# WORK REQUEST
Pull out every line of the listing below where "depth" appears.

# DATA SHOWN
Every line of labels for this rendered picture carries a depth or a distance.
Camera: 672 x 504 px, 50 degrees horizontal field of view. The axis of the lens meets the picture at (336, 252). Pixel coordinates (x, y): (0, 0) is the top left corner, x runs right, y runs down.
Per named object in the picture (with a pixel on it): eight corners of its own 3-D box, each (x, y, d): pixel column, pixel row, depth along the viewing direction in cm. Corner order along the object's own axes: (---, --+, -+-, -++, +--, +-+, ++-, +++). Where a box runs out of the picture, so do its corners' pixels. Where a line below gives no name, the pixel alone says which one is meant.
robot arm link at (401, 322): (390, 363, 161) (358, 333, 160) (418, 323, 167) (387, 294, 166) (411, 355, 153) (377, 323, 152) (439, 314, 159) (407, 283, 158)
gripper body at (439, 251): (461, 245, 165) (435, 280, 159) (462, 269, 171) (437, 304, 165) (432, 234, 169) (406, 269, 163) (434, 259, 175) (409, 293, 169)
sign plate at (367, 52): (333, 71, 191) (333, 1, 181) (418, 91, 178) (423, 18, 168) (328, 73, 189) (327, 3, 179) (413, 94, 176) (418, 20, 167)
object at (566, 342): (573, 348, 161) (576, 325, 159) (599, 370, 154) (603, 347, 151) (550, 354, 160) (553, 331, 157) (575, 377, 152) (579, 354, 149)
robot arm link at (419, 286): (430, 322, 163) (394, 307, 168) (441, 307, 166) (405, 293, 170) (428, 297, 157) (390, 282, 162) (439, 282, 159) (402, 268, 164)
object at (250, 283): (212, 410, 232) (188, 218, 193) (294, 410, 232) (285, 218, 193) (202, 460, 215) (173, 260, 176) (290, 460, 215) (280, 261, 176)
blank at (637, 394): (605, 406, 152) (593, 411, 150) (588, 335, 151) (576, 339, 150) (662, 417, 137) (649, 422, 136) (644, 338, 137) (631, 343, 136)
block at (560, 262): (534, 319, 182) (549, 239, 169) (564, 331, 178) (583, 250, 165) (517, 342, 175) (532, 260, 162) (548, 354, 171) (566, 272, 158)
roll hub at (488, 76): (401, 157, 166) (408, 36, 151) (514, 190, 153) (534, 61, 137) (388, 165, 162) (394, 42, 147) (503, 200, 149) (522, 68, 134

# PROBLEM SOLUTION
Every line of labels for this rendered picture carries a depth or a distance.
Per named object in the picture (with a pixel on it): eight corners of its own 3-D box, each (x, y, d): pixel column, pixel row, depth along the viewing direction in cm. Corner order along the object's own axes: (---, --+, -+-, -++, +--, +-+, ++-, +++). Where a box runs out of the picture, so do its corners' pixels. Where a line below gives no name, the pixel alone says which one is meant.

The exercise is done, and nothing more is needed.